Calls for criminal record reform to give vulnerable Victorians a second chance
16 March 2021 at 5:16 pm
Victoria is the only state or territory in Australia that does not have a spent convictions scheme
A coalition of more than 50 health, legal, Indigenous, and youth advocacy groups is urging Victorian Parliament to pass legislation making it easier for people with minor historical offences to find work and housing.
The Smart Justice for Young People coalition has released a statement in support of the Spent Convictions Bill 2020, which would prevent eligible minor offences from showing up in a police check after 10 years, or five years for a juvenile offence.
This change – contingent on a person not re-offending during the period – is designed to stop discrimination against people with old criminal records when they apply for housing, employment or volunteer roles.
When the bill was introduced last October, then-Victorian Attorney-General Jill Hennessy said the reform would bring Victoria in line with other states and territories, which all have legislated spent convictions schemes in place.
“People who have proven they are willing and able to change and make a positive contribution to society should be given every chance to do so,” Hennessy said.
“We consulted widely with communities and stakeholders to make sure the scheme will balance the need to deliver reform that is fair and just, while keeping Victorians safe.”
Julie Edwards, CEO of Jesuit Social Services, a member of the Smart Justice for Young People coalition, told Pro Bono News that the people with criminal records they worked with faced many barriers to reintegrating with society.
“These people really want to be included, they want to be restored to the community and make a contribution, but are often kept on the margins,” Edwards said.
“And what we’re wanting to do is to ensure that [those eligible for the scheme] have that barrier taken away so that they can make a new start on their lives.”
Smart Justice for Young People has said the bill would be especially impactful for vulnerable groups in society, such as those with a history of trauma or abuse, people experiencing mental health issues, and children who have been in out-of-home care.
Edwards said communities disproportionately represented in the criminal justice system – such as Aboriginal and Torres Strait Islander people – would also benefit.
She added that authorities had a responsibility to help those with prior convictions to get back on their feet.
“If we want to turn people’s lives around and help keep the community safer we need to do all we can to put them on a better pathway,” she said.
“And particularly for children and young people, to have them marked by this for their whole lives is really setting them up for exclusion and failure.”
While the scheme applies only to minor offences for those over 15, it would remove all offences committed by someone under 15.
This led shadow attorney-general Edward O’Donohue to raise concerns last month that this would clear the record for “heinous crimes such as rape, murder and terrorism”.
But Edwards said that the data showed it was “very rare” that a child under 15 committed a crime of that nature.
“And there is a period of five years with no serious reoffending that is in place for the scheme,” she said.

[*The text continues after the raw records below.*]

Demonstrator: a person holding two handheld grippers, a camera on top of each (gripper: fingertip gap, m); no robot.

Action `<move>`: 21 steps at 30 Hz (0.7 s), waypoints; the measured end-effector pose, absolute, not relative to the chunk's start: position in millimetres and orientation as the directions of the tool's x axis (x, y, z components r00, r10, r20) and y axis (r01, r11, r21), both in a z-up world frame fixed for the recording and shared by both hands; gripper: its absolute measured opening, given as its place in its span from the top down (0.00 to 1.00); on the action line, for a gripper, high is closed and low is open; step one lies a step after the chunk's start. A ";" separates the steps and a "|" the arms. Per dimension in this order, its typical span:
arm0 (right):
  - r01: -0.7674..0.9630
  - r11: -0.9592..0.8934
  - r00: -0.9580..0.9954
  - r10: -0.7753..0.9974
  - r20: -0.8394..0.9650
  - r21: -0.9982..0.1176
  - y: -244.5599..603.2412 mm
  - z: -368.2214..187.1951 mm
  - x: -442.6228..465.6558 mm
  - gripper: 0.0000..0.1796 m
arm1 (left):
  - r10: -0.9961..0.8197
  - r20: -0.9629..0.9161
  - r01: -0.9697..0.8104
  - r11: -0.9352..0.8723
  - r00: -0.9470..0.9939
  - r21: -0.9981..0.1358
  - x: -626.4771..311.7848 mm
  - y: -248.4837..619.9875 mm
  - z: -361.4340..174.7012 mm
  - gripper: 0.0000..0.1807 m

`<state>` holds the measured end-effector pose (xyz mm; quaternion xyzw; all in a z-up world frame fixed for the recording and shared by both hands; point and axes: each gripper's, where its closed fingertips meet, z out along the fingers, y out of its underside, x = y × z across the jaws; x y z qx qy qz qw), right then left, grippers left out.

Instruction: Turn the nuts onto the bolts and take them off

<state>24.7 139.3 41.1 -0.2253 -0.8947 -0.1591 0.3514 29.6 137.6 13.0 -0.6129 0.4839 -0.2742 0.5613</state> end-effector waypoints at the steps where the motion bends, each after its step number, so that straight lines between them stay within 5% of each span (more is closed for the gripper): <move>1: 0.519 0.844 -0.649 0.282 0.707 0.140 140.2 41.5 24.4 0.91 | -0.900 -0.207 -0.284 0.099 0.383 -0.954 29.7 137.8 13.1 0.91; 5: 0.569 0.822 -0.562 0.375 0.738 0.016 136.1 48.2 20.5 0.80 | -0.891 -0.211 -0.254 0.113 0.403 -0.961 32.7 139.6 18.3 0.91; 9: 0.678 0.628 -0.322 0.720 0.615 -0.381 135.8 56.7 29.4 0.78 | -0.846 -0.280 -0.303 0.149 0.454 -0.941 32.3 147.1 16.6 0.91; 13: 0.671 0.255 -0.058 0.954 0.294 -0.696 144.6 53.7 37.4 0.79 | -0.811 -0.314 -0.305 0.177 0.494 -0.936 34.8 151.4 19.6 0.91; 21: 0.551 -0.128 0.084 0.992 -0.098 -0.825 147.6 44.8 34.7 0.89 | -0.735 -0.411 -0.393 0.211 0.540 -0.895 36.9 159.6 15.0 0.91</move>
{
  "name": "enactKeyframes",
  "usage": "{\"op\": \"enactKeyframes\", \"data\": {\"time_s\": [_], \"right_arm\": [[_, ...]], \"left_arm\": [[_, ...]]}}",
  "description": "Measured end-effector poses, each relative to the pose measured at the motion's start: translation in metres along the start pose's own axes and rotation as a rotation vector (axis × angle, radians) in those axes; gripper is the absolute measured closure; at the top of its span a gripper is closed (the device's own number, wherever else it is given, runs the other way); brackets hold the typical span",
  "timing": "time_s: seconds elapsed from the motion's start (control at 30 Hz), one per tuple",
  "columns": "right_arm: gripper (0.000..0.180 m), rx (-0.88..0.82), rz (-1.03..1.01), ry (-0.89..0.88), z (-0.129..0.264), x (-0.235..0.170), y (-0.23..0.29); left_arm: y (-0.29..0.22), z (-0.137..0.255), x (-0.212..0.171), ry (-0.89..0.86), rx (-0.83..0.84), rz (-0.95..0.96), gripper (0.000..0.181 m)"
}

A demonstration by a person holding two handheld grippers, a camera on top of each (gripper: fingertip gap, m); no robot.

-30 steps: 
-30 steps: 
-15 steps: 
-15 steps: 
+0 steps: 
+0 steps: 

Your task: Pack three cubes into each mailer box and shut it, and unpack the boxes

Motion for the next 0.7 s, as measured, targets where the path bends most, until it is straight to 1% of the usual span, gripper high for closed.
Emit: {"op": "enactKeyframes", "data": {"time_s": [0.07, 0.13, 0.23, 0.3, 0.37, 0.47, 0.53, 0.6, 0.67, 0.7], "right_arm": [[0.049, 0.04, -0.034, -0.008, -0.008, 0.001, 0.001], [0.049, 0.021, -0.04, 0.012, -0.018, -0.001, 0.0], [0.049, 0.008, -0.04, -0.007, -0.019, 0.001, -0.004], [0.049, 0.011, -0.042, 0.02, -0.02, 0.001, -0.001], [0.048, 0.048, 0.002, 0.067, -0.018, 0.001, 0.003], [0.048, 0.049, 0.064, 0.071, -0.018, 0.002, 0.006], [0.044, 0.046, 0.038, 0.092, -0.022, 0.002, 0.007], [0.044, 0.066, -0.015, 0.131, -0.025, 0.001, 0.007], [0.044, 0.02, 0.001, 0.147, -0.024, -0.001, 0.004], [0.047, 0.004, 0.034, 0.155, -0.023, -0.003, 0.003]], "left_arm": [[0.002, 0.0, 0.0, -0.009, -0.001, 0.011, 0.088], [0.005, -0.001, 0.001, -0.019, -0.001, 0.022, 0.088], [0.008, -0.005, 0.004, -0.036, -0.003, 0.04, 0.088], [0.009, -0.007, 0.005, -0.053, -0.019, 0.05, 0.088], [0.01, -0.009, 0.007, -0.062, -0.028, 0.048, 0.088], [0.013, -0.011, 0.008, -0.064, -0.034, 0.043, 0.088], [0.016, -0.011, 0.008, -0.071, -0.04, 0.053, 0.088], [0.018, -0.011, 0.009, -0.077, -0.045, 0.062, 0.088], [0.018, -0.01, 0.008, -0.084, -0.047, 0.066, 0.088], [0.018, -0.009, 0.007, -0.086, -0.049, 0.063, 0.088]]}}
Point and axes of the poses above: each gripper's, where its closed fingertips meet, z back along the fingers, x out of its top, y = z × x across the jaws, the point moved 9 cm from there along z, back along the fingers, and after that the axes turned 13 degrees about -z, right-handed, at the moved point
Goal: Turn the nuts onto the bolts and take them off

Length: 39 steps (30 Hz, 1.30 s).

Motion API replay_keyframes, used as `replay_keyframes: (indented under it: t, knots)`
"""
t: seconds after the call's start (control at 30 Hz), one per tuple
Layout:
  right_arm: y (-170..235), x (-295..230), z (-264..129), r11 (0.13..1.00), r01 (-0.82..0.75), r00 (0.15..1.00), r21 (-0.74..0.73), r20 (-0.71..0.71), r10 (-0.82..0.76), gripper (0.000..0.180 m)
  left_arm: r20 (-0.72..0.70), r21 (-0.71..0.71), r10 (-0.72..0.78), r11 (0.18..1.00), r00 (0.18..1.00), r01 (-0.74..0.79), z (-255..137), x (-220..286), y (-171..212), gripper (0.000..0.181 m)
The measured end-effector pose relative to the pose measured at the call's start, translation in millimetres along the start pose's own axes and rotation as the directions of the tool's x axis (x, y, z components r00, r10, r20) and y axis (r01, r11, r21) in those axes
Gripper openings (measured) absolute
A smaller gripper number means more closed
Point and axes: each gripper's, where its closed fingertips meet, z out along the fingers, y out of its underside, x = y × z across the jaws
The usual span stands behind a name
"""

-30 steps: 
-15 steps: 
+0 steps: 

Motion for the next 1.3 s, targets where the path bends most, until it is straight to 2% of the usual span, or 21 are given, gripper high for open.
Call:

“So if someone had committed something that serious, the next five years will be the testing period to make sure they don’t offend again.”
Edwards also noted that the provision to “spend” convictions did not get rid of them, it simply meant they were not disclosed for certain purposes.
“The police and courts will continue to have full access to criminal histories and records and these will be released when required to certain employers and third parties to make necessary risk assessments,” she said.
“So we feel the necessary safeguards are in place.”
The bill is currently being debated in the upper house.